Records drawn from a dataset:
━━━━━━━━━━━━━━━━━━━━━━━━━━━━━━
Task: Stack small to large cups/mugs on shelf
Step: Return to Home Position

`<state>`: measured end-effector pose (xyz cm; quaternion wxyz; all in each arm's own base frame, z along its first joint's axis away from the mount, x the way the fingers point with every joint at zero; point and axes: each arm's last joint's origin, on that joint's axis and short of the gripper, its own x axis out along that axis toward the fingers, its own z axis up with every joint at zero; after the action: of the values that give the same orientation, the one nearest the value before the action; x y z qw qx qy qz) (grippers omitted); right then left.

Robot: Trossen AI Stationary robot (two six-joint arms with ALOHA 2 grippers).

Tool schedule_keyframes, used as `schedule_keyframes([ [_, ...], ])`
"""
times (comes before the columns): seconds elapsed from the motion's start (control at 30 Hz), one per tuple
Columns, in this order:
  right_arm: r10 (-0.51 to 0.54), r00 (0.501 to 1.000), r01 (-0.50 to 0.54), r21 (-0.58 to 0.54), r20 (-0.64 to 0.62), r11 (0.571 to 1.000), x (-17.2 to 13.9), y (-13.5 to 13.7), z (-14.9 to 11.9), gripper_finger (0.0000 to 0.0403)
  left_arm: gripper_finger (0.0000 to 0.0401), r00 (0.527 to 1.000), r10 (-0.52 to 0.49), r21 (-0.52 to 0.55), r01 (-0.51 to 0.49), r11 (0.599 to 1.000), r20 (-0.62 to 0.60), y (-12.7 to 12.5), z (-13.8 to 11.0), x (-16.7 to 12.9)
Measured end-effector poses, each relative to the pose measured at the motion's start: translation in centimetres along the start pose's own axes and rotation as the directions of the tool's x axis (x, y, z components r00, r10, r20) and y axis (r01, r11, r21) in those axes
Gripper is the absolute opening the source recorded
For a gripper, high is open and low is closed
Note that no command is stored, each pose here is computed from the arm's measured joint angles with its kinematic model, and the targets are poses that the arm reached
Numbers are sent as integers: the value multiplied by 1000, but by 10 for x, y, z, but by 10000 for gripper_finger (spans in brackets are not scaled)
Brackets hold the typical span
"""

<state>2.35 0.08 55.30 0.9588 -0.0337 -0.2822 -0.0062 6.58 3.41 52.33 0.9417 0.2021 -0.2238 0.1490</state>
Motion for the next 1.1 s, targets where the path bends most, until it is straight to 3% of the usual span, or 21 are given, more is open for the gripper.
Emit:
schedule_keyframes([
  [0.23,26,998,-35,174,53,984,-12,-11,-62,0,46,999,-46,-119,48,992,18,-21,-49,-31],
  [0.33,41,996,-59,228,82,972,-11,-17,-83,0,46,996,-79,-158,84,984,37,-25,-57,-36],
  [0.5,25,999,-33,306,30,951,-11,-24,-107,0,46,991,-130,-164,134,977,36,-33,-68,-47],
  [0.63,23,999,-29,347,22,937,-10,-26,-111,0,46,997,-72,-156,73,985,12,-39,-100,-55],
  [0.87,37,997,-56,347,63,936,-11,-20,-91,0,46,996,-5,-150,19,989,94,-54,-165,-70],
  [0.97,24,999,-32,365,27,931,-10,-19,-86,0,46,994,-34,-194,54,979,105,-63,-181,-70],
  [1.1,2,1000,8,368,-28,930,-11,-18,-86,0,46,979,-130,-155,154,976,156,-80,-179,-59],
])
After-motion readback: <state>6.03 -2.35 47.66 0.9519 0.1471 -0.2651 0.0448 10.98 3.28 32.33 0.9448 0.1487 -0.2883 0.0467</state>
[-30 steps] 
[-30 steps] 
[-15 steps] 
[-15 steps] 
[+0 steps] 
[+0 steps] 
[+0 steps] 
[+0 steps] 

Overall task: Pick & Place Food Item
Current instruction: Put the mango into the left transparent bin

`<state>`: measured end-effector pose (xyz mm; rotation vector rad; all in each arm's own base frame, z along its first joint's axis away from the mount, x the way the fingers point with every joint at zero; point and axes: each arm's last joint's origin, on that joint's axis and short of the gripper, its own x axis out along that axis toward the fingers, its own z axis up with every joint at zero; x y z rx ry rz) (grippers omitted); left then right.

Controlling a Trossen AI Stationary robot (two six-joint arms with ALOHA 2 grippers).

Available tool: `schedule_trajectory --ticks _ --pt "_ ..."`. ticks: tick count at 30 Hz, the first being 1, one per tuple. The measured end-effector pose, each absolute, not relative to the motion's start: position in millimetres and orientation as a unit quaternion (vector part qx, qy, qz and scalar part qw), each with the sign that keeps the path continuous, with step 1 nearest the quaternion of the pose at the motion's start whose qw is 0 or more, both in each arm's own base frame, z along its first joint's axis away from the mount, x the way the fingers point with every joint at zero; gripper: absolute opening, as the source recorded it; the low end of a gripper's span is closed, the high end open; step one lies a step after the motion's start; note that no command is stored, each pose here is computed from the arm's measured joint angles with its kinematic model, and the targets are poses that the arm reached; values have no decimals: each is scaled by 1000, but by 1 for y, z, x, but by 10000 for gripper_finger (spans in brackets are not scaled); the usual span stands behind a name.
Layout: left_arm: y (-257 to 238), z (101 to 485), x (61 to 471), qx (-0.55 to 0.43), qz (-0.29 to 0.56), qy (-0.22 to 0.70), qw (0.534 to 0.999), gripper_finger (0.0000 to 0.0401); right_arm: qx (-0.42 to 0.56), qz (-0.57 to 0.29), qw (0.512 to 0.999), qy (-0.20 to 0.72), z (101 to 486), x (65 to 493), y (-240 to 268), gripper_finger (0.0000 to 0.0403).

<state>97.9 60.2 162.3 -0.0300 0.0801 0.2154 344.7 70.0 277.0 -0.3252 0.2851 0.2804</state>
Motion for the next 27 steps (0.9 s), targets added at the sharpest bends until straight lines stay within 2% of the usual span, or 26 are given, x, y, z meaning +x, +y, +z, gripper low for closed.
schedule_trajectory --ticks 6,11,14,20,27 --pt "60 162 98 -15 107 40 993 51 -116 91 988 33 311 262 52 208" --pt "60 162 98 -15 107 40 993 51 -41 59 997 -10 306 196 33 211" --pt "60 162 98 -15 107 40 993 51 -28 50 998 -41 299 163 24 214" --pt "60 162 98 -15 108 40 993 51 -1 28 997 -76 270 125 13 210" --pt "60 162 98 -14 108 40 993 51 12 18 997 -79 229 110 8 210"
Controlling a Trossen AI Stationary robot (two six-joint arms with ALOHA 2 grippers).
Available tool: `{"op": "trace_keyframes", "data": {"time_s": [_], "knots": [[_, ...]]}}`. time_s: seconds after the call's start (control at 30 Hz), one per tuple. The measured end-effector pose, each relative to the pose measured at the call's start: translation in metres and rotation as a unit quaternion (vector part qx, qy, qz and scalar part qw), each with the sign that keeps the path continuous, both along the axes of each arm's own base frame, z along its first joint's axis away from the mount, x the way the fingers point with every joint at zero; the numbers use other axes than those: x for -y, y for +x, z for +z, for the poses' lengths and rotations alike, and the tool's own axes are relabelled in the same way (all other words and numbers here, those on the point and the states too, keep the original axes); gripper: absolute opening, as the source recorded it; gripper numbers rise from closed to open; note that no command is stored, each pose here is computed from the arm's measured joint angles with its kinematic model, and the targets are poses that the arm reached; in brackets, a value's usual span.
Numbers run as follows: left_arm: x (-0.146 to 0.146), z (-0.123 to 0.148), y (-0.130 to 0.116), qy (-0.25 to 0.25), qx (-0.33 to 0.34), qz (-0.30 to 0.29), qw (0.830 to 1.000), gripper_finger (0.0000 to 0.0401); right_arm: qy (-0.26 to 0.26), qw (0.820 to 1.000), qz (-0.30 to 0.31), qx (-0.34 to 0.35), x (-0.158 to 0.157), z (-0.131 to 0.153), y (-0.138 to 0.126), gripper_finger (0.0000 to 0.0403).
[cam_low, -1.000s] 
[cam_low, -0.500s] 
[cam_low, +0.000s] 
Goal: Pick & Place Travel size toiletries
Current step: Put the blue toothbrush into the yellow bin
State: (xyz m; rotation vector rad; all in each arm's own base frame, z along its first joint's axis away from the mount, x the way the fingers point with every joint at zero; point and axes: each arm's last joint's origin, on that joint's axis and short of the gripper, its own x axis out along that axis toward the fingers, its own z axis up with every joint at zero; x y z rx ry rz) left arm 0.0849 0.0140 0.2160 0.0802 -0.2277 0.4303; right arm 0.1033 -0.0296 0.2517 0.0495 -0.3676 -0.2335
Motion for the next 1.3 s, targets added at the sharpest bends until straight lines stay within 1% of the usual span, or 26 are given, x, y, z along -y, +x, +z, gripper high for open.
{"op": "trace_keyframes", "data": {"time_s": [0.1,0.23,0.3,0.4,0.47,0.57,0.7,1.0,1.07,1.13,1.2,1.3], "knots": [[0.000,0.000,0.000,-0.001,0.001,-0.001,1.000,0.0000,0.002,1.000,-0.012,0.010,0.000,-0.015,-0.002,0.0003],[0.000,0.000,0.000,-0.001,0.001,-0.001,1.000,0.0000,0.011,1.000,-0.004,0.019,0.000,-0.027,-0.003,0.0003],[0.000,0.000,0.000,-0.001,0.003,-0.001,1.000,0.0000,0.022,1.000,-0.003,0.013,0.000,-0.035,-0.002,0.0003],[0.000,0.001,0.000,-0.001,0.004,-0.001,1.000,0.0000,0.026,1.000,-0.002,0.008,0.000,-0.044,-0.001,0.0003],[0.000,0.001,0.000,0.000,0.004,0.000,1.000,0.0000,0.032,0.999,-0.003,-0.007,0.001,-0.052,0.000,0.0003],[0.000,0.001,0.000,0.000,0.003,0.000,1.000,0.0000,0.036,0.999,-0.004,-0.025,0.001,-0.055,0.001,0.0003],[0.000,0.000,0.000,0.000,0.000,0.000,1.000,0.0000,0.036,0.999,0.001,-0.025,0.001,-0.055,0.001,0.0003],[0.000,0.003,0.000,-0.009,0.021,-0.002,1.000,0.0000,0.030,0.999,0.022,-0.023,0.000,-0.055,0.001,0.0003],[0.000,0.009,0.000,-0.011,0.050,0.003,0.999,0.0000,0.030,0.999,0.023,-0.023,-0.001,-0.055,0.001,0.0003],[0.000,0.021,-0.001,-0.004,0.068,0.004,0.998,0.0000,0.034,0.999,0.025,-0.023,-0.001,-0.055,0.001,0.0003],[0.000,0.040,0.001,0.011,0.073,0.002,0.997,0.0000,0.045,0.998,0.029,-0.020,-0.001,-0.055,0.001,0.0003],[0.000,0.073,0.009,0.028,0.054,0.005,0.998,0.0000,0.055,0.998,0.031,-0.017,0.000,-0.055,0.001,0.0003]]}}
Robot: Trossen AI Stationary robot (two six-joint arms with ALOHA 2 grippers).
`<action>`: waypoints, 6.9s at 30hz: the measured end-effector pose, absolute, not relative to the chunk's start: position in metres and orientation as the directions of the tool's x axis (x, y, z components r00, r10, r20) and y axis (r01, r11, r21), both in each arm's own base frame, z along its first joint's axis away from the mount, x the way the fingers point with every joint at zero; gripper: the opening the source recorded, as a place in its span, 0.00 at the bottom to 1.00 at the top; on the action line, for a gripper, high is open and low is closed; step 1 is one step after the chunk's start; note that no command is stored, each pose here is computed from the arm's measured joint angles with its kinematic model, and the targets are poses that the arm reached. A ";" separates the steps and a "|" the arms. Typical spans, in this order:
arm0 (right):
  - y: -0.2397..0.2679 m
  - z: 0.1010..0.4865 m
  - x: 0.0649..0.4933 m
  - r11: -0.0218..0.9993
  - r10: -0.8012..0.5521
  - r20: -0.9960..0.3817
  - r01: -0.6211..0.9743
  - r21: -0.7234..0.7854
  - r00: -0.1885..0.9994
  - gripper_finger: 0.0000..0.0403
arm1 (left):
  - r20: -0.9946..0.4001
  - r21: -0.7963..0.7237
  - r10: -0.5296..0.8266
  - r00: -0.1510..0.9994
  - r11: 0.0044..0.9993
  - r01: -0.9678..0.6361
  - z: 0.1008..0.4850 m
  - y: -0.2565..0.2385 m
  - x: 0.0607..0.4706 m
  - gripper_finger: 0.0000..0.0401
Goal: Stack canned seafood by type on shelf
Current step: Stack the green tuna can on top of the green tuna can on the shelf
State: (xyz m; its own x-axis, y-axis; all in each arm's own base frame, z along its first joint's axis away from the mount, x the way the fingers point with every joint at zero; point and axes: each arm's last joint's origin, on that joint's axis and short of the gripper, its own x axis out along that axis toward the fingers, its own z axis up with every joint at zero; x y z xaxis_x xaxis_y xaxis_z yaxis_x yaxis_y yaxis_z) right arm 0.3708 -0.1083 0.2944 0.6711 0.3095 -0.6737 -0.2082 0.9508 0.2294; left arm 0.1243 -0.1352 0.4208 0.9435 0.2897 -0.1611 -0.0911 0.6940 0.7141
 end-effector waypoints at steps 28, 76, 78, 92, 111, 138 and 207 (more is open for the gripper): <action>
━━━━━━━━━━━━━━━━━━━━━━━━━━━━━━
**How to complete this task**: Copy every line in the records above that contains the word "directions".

**Solved exercise**:
Measured end-effector poses, each relative to the pose measured at the motion's start: translation in centimetres along the start pose's own axes and rotation as the directions of the tool's x axis (x, y, z components r00, r10, r20) and y axis (r01, r11, r21) in those axes
`<action>`: waypoints, 6.9s at 30hz: the measured end-effector pose, absolute, not relative to the chunk's start: position in metres and orientation as the directions of the tool's x axis (x, y, z components r00, r10, r20) and y axis (r01, r11, r21), both in each arm's own base frame, z along its first joint's axis away from the mount, x the way the fingers point with every joint at zero; gripper: the opening the source recorded, as a place in its span, 0.00 at the bottom to 1.00 at the top; on the action line, for a gripper, high is open and low is closed; step 1 is one step after the chunk's start; note that no command is stored, each pose here is computed from the arm's measured joint angles with its kinematic model, and the targets are poses that the arm reached. A ";" separates the steps and a "|" the arms. Typical spans, in this order:

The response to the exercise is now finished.